EQIP: Old Rules vs New Rules
Side-by-side comparison of EQIP under the 2018 farm bill vs the 2026 Farm Bill 2.0. $786M in funding cuts, precision ag at 90%, new payment limits, southern border initiative.
What EQIP is (unchanged)
EQIP, the Environmental Quality Incentives Program, provides cost-share to farmers and ranchers for conservation practices on working agricultural land.
This basic program structure stays the same. What changes is funding levels, eligible practices, and several technical provisions.
Funding comparison
Mandatory funding
| Year | 2018 Farm Bill | 2026 Farm Bill 2.0 |
|---|---|---|
| FY2026 | $2.655B (current) | n/a |
| FY2027 | $2.855B (projected) | $2.530B |
| FY2028 | $2.855B (projected) | $2.730B |
| FY2029 | $2.855B (projected) | $3.130B |
| FY2030 | $2.855B (projected) | $3.175B |
| FY2031 | $2.855B (projected) | $3.255B |
Net 10-year change
- $786 million reduction in mandatory EQIP funding (FY2026–FY2036)

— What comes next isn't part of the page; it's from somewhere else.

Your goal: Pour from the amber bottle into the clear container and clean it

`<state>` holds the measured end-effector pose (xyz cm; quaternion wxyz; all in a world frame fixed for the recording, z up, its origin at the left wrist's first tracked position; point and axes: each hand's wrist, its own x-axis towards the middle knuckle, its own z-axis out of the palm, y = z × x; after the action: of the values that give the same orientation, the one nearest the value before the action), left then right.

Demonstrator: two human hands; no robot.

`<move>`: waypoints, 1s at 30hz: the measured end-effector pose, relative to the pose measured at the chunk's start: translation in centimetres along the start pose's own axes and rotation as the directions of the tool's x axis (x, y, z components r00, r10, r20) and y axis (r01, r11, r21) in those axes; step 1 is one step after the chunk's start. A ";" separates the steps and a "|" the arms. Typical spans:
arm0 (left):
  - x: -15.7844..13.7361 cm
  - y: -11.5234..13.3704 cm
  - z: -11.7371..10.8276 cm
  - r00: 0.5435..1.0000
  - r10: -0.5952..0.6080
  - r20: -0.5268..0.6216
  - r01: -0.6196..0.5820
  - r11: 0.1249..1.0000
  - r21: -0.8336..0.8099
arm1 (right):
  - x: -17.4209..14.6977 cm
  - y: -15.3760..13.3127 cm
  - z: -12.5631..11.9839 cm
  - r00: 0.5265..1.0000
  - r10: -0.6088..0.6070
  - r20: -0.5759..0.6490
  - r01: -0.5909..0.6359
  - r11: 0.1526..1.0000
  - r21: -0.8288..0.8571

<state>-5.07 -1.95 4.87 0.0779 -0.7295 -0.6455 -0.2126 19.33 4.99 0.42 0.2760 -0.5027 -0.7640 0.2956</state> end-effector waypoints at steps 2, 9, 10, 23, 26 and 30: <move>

- Reduction concentrated in early years
- Funds redirected to other Title II programs (FCEP, ACEP, RCPP, soil health, watershed, feral swine)
Precision agriculture cost-share
| 2018 Farm Bill | 2026 Farm Bill 2.0 | |
|---|---|---|
| Definition of “precision agriculture” | Not specifically defined | Defined as technology that “directly contributes to a reduction or improvement in input use” |
| Cost-share rate for precision ag | Standard rates apply | Up to 90% of cost |
| Eligible practices | Limited | Variable-rate application, GPS guidance, soil moisture sensors, drones, automated irrigation |
This is one of the largest unlock provisions in EQIP, operations adopting precision agriculture technology can get federal cost-share at exceptionally high rates.
Payment limits
| 2018 Farm Bill | 2026 Farm Bill 2.0 | |
|---|---|---|
| Payment limit per participant | $450,000 (had expired) | $450,000 reestablished for FY2027–FY2031 |
New initiatives
U.S. Southern Border EQIP Initiative (NEW)
A new initiative provides EQIP payments to address agricultural land or infrastructure damage near the U.S. southern border that may contribute to natural resource concerns.
Wildlife habitat connectivity (NEW priority)
Wildlife habitat connectivity added as a high-priority practice purpose.
Wildlife corridors (CRP intersection)
Payments now allowed for wildlife corridor costs on land enrolled in CRP that is of ecological significance, with restrictions on duplicate payments.
Conservation incentive contracts
Multi-year conservation incentive contracts can now include precision agriculture practices and technology.
Organic cost-share
| 2018 Farm Bill | 2026 Farm Bill 2.0 | |
|---|---|---|
| Cap on organic-related conservation payments | $140,000 (FY2019–FY2026) | $200,000 (FY2027–FY2031) |
What the changes mean for producers
If you’ve been a heavy EQIP user
Expect tighter ranking competition as funding shrinks. Higher payment rates for precision ag may offset some of the impact.
If you’re considering precision ag
EQIP at 90% cost-share is one of the largest cost-share rates available in any federal program. This is a real opportunity.
If you’re near the southern border
A new initiative provides additional funding for infrastructure-related conservation.
If you’re in organic transition or maintenance
Higher cost-share cap improves economics.
If you’re considering wildlife habitat
New connectivity priority and CRP corridor funding create new opportunities.
State-level workarounds
The new State Soil Health Program (Title II) gives state ag departments $100M annually in federal grants for state-led soil health programs. This may partially offset EQIP funding tightening through state-level programs.